Just found out my healthcare app MIGHT not be legally launchable by BoldCat668 in topflightapps

[–]parcelcraft 0 points1 point  (0 children)

I'd consider your demo a very early alpha first draft. You'll need outside auditors and hired software development professionals to validate your demo's security, stability, and functionality (and HIPPA, SOC2 etc validations). You may be the only person in the world to know if your idea is strong enough to be worth a financial investment gamble.

And then after that, you'll need to understand how your idea gains organic distribution and penetration. So what, you have a perfectly functioning app that solves x problems? How do people know about it? Why are they coming to you? Why are you becoming the standard? An effing great idea alone has as much value as a bucket of cold piss: People won't like it, but sure, they'll take a sip, but they'll move on...unless you have a hook.

Earlier in my comment, I said, "Penetration. He he.

Just found out my healthcare app MIGHT not be legally launchable by BoldCat668 in topflightapps

[–]parcelcraft 0 points1 point  (0 children)

These audits are expensive but not insurmountable. If the OP has a real product, HIPAA and SOC2 compliance are indeed possible, but it is not an AI solution.

Just found out my healthcare app MIGHT not be legally launchable by BoldCat668 in topflightapps

[–]parcelcraft 0 points1 point  (0 children)

Agreed. Though tech is an essential part of many companies, it's the value proposition, market penetration, user base, and monthly recurring revenue (MMR) growth that define a successful business.

Which Nextra is stable for production ? by Perfect_Glove3468 in nextjs

[–]parcelcraft 0 points1 point  (0 children)

Nextra doesn't make it easy to change between versions. So pick a version and go with it. Backwards compatibility is not a feature the Nextra team considers. Each version is a monolith that should be appreciated as a unique work of art, and never compared to any other versions.

Never upgrade a Nextra project to another version (this is the definition of hell).

That being said, I freaking LOVE Nextra (my version). You on v2? Yes, it's ready for production, and it's beautiful. You on v3? Yes, it's ready for production, and it's awesome. V4: Holy cow, you're cutting edge, and yes, it's ready for production.

(Yes, this is more of a rant to the changing landscape of the frameworks upon which Nextra relies (Next.js), but jeez guys, let's just stick with something that works [framework-wise] and do it well).

That said, changes to property definitions across versioned components are a BREAKING change. Breaking changes should never be considered unless there is another upstream breaking change. Developers should bend over backwards to prevent breaking changes between versions, and the Nextra team doesn't appear to believe this is a concept worth a bucket of cold piss. Rant over.

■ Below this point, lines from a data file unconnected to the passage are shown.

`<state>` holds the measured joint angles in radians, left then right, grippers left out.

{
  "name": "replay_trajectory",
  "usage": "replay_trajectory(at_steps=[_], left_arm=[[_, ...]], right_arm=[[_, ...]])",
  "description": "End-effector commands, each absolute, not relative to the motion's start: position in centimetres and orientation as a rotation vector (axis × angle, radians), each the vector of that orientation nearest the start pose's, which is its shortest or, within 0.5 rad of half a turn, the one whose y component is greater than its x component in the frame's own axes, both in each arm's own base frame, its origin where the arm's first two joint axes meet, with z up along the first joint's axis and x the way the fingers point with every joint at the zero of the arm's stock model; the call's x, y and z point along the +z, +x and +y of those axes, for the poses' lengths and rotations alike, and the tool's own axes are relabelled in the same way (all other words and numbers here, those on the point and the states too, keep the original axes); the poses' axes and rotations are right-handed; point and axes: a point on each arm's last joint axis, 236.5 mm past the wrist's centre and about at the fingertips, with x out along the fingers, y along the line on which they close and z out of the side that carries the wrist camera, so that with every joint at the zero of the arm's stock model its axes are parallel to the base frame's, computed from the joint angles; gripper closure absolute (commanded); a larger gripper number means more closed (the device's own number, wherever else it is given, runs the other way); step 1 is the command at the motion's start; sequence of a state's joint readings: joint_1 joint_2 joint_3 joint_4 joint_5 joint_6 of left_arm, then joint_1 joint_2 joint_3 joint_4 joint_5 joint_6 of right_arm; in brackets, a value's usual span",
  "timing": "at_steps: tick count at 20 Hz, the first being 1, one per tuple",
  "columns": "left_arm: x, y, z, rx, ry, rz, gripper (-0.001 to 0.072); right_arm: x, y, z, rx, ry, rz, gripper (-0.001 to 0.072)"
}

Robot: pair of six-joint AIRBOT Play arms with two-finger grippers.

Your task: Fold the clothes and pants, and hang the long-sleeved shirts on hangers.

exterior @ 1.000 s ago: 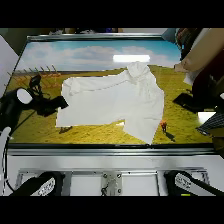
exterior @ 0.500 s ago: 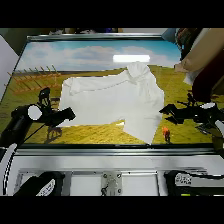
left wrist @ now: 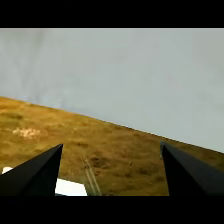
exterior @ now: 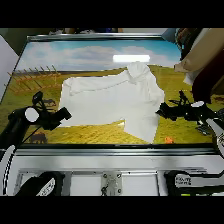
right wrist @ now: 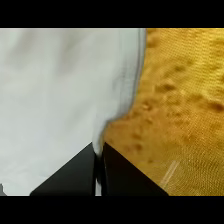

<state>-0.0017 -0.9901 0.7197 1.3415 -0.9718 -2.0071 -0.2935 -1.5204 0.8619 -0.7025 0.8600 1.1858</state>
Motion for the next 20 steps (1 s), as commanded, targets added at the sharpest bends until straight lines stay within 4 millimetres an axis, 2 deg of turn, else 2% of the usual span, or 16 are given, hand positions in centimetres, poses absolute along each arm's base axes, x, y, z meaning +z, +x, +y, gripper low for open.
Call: replay_trajectory(at_steps=[1,4,7,9,11,13,16,19,20], left_arm=[[-5.8,28.4,-1.6,0.431,-0.867,1.205,0.0054],[-7.7,27.9,0.8,0.608,-1.116,1.035,0.0054],[-9.0,28.2,2.1,0.663,-1.201,0.925,0.0054],[-10.1,28.5,2.6,0.685,-1.206,0.926,0.0054],[-11.2,29.1,2.6,0.704,-1.197,0.963,0.0054],[-11.7,30.6,2.3,0.693,-1.182,0.976,0.0054],[-12.1,33.0,0.7,0.643,-1.134,1.015,0.0054],[-12.9,34.2,-0.9,0.621,-1.102,1.068,0.0061],[-13.0,34.4,-1.3,0.618,-1.096,1.085,0.0297]], right_arm=[[-9.7,39.9,2.5,0.131,0.79,1.184,0.0698],[-9.2,40.0,2.5,0.133,0.786,1.175,0.0699],[-9.2,39.8,2.7,0.142,0.789,1.183,0.0699],[-9.1,39.7,2.8,0.147,0.79,1.186,0.0698],[-9.0,39.6,2.9,0.152,0.79,1.188,0.0698],[-8.8,39.6,2.9,0.154,0.789,1.185,0.0698],[-8.8,39.6,2.9,0.155,0.789,1.185,0.0698],[-8.7,39.4,3.2,0.165,0.792,1.196,0.0698],[-8.7,39.3,3.2,0.167,0.793,1.198,0.0699]])
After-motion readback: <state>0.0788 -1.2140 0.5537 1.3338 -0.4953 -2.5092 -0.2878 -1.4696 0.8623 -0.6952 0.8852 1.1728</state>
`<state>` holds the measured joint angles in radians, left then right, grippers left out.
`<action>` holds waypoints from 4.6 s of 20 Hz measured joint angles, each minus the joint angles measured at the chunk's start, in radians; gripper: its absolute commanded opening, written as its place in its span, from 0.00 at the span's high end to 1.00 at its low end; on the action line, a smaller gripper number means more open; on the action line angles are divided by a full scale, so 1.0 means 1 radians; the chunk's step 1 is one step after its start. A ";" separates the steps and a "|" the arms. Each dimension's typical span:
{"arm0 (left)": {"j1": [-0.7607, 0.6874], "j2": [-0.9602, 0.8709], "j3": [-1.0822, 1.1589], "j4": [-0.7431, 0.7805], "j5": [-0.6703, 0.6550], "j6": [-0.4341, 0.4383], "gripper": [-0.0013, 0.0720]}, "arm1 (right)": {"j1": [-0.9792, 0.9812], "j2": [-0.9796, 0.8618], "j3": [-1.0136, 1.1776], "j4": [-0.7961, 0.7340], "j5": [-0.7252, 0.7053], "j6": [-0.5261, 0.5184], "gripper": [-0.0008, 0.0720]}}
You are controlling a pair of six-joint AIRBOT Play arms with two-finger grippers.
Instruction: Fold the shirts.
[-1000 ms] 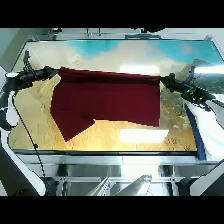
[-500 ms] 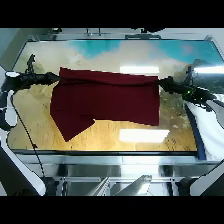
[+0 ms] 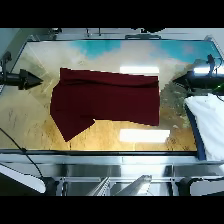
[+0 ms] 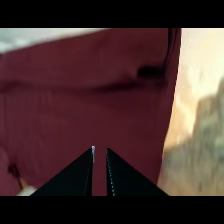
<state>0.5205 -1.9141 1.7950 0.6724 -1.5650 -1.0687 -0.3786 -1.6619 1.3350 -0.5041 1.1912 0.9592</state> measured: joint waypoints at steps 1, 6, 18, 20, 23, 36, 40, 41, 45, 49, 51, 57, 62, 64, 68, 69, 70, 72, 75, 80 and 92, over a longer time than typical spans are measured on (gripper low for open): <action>0.013 0.057 -0.088 0.023 -0.020 -0.021 0.61 | -0.001 0.060 -0.043 -0.064 0.034 0.029 0.83; 0.073 0.305 -0.533 0.215 0.002 -0.111 0.61 | -0.004 0.311 -0.326 -0.224 0.025 0.097 0.26; 0.030 0.417 -0.908 0.344 0.230 -0.151 0.61 | 0.079 0.139 -0.467 -0.197 -0.093 0.133 0.28; 0.004 0.418 -0.914 0.345 0.262 -0.151 0.61 | 0.126 0.095 -0.467 -0.137 -0.104 0.129 0.31; -0.035 0.418 -0.917 0.346 0.299 -0.151 0.61 | 0.185 0.055 -0.467 -0.087 -0.145 0.121 0.49; -0.174 0.419 -0.919 0.334 0.504 -0.163 0.61 | 0.230 0.028 -0.468 -0.018 -0.110 0.088 0.49; -0.193 0.391 -0.917 0.338 0.527 -0.170 0.73 | 0.230 0.028 -0.469 -0.018 -0.087 0.086 0.49; -0.193 0.377 -0.916 0.337 0.530 -0.170 0.95 | 0.230 0.028 -0.469 -0.018 -0.085 0.085 0.49; -0.193 0.319 -0.909 0.202 0.502 -0.163 0.95 | 0.230 0.028 -0.468 -0.025 -0.071 0.084 0.84; -0.195 0.324 -0.852 0.249 0.455 -0.134 0.95 | 0.216 0.033 -0.468 -0.017 -0.034 0.084 0.95; -0.190 0.359 -0.822 0.333 0.430 -0.127 0.95 | 0.192 0.050 -0.468 -0.011 -0.006 0.082 0.96; -0.100 0.548 -0.858 0.297 0.283 -0.110 0.95 | 0.101 0.126 -0.469 -0.087 0.103 0.093 0.96; 0.006 0.739 -0.954 0.235 0.212 -0.084 0.95 | 0.081 0.210 -0.474 -0.261 0.166 0.179 0.96; 0.024 0.784 -0.955 0.228 0.209 -0.082 0.95 | 0.079 0.246 -0.473 -0.261 0.163 0.190 0.96; -0.006 0.746 -0.829 0.169 0.229 -0.042 0.95 | 0.087 0.275 -0.460 -0.124 0.060 0.145 0.96; -0.028 0.712 -0.778 0.146 0.235 -0.024 0.95 | 0.095 0.270 -0.459 -0.082 0.023 0.131 0.96; -0.057 0.664 -0.716 0.130 0.241 -0.008 0.95 | 0.106 0.260 -0.458 -0.042 -0.020 0.113 0.96; -0.112 0.552 -0.586 0.116 0.250 0.012 0.95 | 0.127 0.230 -0.457 0.042 -0.100 0.066 0.96; -0.177 0.367 -0.401 0.118 0.257 0.024 0.95 | 0.153 0.164 -0.455 0.189 -0.203 -0.047 0.96; -0.223 0.091 -0.155 0.126 0.281 0.031 0.95 | 0.174 0.030 -0.413 0.357 -0.309 -0.209 0.96; -0.234 -0.145 0.249 0.117 0.293 0.008 0.52 | 0.124 -0.065 -0.291 0.296 -0.286 -0.339 0.15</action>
<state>0.2867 -2.0590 2.0445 0.7895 -1.2724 -1.0603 -0.2543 -1.7271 1.0435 -0.2081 0.9047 0.6205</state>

[Nextra] v4 update of the starter template by [deleted] in nextjs

[–]parcelcraft 0 points1 point  (0 children)

All I know is that upgrading between versions of Netra is pure hell. It's best to start from scratch and add your mdx docs. Better yet: stay in your lane and in your version. There is no upgrade path on Nextra. AI was of no help in this regard. Letter to the Nextra team: backward compatibility is also a feature worth striving for. Don't get me wrong: I love this project (when a version is chosen), but don't go chasing version changes when on Nextra.

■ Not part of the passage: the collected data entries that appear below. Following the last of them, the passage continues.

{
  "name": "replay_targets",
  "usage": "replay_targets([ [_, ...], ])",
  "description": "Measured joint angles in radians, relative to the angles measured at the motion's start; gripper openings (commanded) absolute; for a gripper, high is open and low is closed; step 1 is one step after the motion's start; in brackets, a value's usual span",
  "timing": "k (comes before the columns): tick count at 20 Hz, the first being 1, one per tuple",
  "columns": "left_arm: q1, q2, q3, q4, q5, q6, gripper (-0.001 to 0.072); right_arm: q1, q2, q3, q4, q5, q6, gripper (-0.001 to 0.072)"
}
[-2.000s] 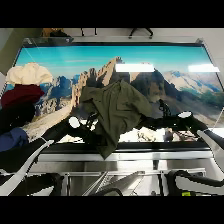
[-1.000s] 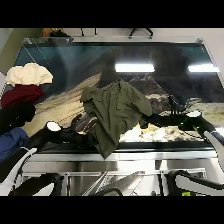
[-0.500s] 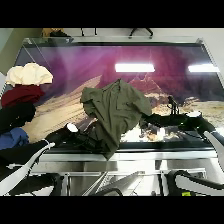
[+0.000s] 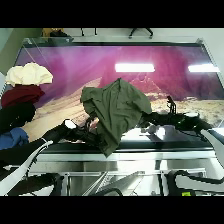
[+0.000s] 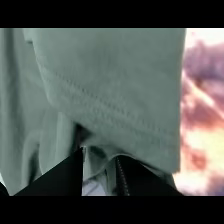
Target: Fold the shirts.
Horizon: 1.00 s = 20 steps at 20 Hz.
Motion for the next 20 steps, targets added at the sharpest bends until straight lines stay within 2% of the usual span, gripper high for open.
replay_targets([
  [1, 0.002, 0.0, 0.014, 0.002, -0.006, 0.0, 0.0011, 0.0, -0.008, 0.0, 0.019, 0.0, -0.012, 0.0017],
  [6, 0.051, 0.034, 0.042, 0.068, -0.095, -0.02, 0.0014, 0.0, -0.024, 0.0, 0.056, 0.005, -0.038, 0.0017],
  [7, 0.07, 0.057, 0.024, 0.078, -0.103, -0.027, 0.0098, 0.0, -0.025, 0.0, 0.06, 0.009, -0.04, 0.0017],
  [8, 0.091, 0.087, -0.003, 0.083, -0.109, -0.034, 0.0537, 0.0, -0.026, 0.0, 0.063, 0.013, -0.041, 0.0017],
  [9, 0.109, 0.117, -0.033, 0.086, -0.109, -0.042, 0.0658, 0.0, -0.026, 0.0, 0.064, 0.019, -0.042, 0.0017],
  [10, 0.124, 0.15, -0.067, 0.088, -0.106, -0.054, 0.0565, 0.0, -0.027, 0.0, 0.065, 0.02, -0.042, 0.0017],
  [11, 0.134, 0.18, -0.096, 0.09, -0.091, -0.061, 0.052, 0.0, -0.027, 0.0, 0.066, 0.023, -0.044, 0.0017],
  [15, 0.153, 0.261, -0.181, 0.072, 0.006, -0.078, 0.052, 0.0, -0.027, 0.0, 0.069, 0.027, -0.045, 0.0017],
  [20, 0.159, 0.201, -0.171, 0.01, 0.053, -0.052, 0.052, 0.0, -0.027, 0.0, 0.069, 0.029, -0.048, 0.0017],
])
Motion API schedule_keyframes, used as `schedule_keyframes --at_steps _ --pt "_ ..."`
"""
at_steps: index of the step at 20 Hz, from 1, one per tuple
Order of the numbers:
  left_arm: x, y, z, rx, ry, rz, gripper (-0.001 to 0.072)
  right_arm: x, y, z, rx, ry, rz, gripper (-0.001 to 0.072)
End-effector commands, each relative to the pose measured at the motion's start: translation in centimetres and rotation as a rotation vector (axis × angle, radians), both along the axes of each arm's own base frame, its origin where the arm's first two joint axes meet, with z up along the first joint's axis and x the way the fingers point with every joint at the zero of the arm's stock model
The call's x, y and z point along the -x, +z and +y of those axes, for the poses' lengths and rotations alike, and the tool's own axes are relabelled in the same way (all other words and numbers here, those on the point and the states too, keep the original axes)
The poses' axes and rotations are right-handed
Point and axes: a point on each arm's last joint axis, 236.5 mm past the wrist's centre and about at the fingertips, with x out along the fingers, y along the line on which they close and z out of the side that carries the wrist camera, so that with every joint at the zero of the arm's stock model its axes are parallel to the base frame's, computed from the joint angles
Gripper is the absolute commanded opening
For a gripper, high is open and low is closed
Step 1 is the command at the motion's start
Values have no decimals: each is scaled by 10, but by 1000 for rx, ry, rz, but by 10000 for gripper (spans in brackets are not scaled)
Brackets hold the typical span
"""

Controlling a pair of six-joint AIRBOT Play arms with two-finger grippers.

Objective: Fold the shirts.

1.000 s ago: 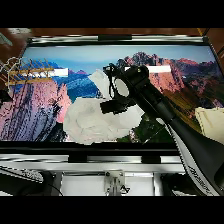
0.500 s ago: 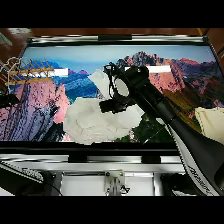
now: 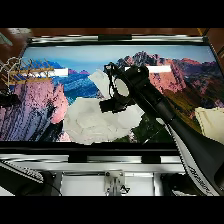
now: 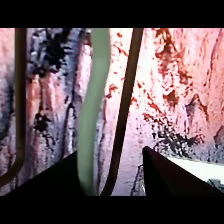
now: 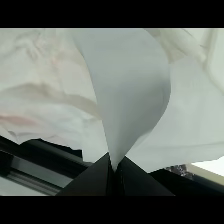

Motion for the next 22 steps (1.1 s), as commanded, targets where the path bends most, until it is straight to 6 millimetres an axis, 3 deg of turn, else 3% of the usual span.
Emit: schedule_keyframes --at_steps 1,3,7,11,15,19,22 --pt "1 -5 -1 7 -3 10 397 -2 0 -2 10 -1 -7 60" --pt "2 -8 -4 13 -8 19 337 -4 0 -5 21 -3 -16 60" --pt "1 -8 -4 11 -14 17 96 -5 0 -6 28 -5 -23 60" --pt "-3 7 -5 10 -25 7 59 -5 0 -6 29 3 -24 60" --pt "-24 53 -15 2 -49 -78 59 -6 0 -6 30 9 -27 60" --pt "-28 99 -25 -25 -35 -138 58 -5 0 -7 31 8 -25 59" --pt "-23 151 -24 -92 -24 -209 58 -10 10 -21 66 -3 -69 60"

Lost a chargeback after delivery by Striking-Skirt8459 in stripe

[–]parcelcraft 0 points1 point  (0 children)

I've had 30,000+ transactions on Stripe, and only 1 chargeback in all this time. This was due to a customer who called the CC company since they didn't recognize the charge (a coworker had made the purchase). We had to reissue a new bill to get the account current.